WHAT THIS TASK INVOLVES »
The number of lines below holding the string "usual" is the only answer wanted.

SUPPLIED DATA »
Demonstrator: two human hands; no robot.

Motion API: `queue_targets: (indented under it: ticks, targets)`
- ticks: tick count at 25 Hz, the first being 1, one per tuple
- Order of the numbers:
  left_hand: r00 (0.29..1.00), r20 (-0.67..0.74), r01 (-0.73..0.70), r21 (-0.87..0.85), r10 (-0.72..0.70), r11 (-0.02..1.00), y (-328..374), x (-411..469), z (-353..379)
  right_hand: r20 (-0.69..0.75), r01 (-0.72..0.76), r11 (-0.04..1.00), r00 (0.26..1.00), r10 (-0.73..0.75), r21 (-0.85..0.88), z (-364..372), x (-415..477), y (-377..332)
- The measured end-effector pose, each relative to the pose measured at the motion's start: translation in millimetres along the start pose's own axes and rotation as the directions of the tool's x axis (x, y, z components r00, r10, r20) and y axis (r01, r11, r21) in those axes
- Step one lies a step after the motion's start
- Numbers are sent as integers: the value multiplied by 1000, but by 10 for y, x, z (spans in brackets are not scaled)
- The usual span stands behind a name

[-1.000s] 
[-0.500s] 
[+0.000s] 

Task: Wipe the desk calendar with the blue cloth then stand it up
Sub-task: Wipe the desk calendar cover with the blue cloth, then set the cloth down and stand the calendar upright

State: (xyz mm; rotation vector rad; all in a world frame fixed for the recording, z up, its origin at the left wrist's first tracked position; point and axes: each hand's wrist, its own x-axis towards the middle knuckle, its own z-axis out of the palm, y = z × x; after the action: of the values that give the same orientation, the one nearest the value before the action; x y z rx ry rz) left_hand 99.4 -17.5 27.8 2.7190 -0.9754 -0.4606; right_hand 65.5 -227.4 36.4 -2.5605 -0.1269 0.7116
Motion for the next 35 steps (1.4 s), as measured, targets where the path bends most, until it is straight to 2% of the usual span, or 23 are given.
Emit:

ANSWER TO THE PROBLEM »
2